Dogs are starting to bug me again. I suppose I should blame the local otter – the dog perfume dispenser. Nothing seems to please the dogs more than a few rolls in fresh Otter poop. Then they come in and sit at my feet in front of the woodstove. “They love you, sweetie” says Sal. I know it is silly of me, but I am not keen on steaming dogs reeking of Otter poop and, strangely, I don’t care if it is a sign of affection. I am not impressed.
Our neighbour Judith is the ‘go-to’ dog sitter for us. The dogs (especially Fiddich) really do love her. And it seems mutual (but she won’t take them permanently no matter how much money I offer). Judith dropped by the other day with fresh deer offal and bones. For the dogs. There was about 25 pounds of still-meaty bones, spines, noses and other organ meats and the dogs have taken to it like wolves. It’s a good thing. I think.

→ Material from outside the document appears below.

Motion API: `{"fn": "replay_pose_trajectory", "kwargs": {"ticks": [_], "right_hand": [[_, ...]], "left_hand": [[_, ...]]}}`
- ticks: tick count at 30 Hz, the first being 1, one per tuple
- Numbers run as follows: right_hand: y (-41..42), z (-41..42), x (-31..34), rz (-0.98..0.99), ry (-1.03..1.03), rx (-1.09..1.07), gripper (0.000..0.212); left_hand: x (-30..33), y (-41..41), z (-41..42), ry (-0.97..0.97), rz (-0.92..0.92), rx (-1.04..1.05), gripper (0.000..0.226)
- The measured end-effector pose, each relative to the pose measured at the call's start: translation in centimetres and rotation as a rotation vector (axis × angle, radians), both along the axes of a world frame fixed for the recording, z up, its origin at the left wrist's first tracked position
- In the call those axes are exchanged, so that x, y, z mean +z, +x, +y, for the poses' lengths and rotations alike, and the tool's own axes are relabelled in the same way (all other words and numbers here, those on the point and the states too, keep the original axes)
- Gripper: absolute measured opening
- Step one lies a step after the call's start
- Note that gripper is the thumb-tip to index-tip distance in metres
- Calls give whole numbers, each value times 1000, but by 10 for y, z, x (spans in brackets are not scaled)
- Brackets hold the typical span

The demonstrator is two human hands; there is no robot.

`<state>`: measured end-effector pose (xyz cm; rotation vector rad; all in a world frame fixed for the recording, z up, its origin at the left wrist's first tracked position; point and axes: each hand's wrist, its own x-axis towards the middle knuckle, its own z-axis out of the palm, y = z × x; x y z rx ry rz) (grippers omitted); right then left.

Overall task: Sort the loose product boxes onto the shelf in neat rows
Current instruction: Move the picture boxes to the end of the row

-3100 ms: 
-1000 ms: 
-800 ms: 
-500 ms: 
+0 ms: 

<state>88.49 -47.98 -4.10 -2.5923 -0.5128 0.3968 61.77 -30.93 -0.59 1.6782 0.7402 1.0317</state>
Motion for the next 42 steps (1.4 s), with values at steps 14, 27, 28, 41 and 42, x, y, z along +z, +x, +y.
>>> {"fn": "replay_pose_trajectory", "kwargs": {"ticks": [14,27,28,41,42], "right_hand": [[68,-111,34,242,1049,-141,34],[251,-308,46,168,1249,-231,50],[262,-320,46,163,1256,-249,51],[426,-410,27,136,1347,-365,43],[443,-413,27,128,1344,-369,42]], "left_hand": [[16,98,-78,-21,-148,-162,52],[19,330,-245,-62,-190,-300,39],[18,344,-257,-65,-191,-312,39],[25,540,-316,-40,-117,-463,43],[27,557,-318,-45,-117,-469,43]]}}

It is also interesting to realize how ‘citified’ I still am. I am shocked at all the deer blood. I know that blood is involved in all the meats we eat. I am not quite that insulated. But, when you buy a steak from Save-on, they have taken special care not to have the item retain any sense of the ‘real-life/real-butchering/real-death’ process as possible. Wouldn’t want the customers to really know what they are part of, I suppose. A Save-on steak has no blood. Neither does a chicken, a piece of swine or a lamb. They are clean, dry and you can put one on your sore, recently punched, black eye if you need to without worry of staining your clothes with bloody evidence. Our meat has been sanitized.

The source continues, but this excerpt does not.